Set out exactly, line by line, the stretch of data below that begins at the line containing "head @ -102" and ends at the line containing "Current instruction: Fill", with both ends kept.

== == ==

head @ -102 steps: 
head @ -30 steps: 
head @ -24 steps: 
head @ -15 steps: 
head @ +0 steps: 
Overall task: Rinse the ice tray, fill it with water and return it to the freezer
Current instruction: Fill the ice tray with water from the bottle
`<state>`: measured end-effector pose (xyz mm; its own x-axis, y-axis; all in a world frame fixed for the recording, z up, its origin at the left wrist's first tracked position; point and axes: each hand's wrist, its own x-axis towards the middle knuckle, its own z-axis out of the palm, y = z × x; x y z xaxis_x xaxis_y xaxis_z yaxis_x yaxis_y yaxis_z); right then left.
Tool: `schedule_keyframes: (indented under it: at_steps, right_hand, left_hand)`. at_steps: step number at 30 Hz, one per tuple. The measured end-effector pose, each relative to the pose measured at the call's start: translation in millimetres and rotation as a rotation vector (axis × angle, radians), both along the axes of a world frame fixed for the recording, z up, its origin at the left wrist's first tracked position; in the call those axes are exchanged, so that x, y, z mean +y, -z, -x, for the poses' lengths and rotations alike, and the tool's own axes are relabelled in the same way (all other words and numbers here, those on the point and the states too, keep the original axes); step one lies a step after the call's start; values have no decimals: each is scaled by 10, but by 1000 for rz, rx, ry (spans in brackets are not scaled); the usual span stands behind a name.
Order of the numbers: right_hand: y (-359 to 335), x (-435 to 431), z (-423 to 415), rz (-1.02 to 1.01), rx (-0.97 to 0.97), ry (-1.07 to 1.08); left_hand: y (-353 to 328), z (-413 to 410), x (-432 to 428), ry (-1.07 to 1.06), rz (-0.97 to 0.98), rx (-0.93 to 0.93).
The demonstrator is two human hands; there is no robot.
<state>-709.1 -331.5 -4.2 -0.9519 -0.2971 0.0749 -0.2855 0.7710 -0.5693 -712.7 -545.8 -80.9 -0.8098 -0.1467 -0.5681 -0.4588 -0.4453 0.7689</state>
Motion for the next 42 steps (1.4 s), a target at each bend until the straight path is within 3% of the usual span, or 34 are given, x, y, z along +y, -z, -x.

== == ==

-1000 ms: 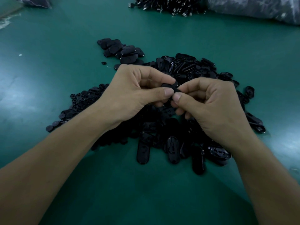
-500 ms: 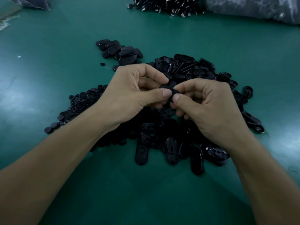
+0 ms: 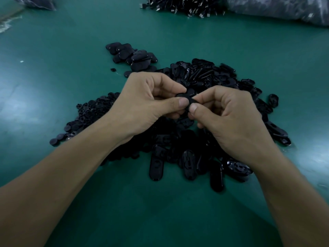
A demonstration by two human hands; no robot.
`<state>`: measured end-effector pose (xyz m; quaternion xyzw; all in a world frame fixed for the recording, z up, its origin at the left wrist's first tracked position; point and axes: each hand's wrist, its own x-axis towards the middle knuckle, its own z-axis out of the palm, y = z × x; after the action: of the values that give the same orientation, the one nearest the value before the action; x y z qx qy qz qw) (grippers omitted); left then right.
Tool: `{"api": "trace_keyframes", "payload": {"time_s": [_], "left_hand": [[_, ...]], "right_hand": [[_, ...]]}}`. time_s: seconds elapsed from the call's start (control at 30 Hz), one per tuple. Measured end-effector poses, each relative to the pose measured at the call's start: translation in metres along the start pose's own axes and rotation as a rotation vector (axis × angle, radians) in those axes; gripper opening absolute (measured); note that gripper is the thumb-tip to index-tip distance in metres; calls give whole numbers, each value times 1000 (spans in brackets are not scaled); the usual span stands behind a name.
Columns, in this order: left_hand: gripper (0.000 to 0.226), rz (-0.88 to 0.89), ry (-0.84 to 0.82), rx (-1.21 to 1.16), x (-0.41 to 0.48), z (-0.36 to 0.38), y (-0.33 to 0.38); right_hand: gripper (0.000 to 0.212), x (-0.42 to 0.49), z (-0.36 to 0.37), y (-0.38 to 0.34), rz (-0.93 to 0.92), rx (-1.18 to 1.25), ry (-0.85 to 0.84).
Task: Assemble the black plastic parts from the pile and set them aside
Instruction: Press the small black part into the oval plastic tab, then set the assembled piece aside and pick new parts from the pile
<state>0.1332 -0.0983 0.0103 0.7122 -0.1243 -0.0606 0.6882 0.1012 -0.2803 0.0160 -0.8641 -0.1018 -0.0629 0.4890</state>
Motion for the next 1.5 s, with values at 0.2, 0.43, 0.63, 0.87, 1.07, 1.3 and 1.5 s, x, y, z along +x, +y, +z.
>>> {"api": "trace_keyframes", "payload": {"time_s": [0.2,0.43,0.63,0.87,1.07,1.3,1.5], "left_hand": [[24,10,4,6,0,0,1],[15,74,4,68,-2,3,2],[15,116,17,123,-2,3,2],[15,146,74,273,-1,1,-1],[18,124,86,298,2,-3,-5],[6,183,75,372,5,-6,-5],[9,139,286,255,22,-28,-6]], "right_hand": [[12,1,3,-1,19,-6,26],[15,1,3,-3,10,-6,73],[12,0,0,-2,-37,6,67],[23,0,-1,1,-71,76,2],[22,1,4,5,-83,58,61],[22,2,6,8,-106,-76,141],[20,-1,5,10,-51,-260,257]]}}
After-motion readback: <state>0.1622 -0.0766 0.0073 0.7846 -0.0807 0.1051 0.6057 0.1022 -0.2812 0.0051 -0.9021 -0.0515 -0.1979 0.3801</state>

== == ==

Exercise output
head @ -102 steps: 
head @ -30 steps: 
head @ -24 steps: 
head @ -15 steps: 
head @ +0 steps: 
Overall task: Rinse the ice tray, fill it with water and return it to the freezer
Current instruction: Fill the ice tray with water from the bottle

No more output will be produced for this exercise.